Começando na carta aberta que os quatro bastonários
da área da saúde publicaram no Expresso de
sábado e acabando no relatório do Observatório
Português dos Sistemas de Saúde (OPSS) apresentado
na terça-feira, tivemos uma semana muito
esclarecedora quanto às dificuldades homéricas que
enfrenta quem procura pôr em prática duas ou três
reformas modestas no quintal dos médicos e dos
farmacêuticos.
A carta aberta, para além de exibir um português
mais doloroso do que a vacina contra o tétano, está
empapada de ideias extraordinárias.
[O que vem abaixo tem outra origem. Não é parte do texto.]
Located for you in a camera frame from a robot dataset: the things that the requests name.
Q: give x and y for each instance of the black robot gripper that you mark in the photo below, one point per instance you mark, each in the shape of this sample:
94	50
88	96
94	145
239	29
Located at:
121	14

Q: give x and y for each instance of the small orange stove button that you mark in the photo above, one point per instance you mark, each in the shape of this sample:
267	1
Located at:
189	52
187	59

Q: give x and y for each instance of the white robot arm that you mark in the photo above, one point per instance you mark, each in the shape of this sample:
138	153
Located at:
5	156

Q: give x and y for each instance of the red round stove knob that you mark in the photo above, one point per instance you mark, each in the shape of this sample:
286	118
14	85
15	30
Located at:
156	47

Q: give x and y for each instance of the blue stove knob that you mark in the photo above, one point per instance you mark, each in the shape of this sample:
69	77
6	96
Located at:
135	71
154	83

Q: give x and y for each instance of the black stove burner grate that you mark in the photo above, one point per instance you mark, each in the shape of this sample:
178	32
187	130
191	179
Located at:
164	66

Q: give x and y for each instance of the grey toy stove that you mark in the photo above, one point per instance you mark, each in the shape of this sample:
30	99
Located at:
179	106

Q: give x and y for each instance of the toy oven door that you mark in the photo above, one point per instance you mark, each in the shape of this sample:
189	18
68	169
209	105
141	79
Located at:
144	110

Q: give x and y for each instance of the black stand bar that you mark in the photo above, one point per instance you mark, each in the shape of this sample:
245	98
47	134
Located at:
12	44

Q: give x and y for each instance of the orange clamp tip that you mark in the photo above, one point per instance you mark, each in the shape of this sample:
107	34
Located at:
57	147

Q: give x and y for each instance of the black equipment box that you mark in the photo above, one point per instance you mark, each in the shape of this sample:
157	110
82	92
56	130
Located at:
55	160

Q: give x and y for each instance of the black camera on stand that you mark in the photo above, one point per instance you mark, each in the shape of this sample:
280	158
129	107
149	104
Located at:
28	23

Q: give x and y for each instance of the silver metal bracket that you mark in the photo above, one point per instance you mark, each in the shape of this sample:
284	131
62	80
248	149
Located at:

Segundo médicos,
médicos dentistas, enfermeiros e farmacêuticos
(juntaram-se todos, que bonito), o Governo está a
agir como se a saúde fosse uma "mera actividade
económica", quando ela é, manifestamente, uma
actividade que paira acima do mundo, numa bela nuvem
branca. Daí que a filosofia que os nossos inspirados
bastonários querem ver aplicada à saúde seja a do
"custo de um valor sem preço". Que é uma forma
poética de dizer: a saúde não tem preço, porque não
havemos de ser nós a fixar os honorários? A
Autoridade da Concorrência, que para muitos -
incluindo Manuel Pinho - sofre de hiperactividade,
que se precate. Essa coisa de querer regular o
mercado é uma modernice sem préstimo, como o
relatório da OPSS, três dias depois, fez o favor de
demonstrar: no espaço de sete meses, a liberalização
da venda dos medicamentos não sujeitos a receita
médica ameaça dar em nada, com os preços a treparem
de mês para mês. Mas para quê preocuparmo-nos com
detalhes, se a saúde é um "valor sem preço"? Para
quê preocuparmo-nos com as acusações de que a
Associação Nacional de Farmácias (um autêntico
império, com um orçamento de 31 milhões de euros só
para 2006) anda a pressionar os grossistas que
vendem às lojas, e de que pode ter uma posição
dominante na própria distribuição? Para quê
preocuparmo-nos com o funcionamento de um sector que
consome anualmente 9% do PIB, ou seja, 13 mil
milhões de euros? Conforme-se, caro leitor e
contribuinte. É o custo de um valor sem preço.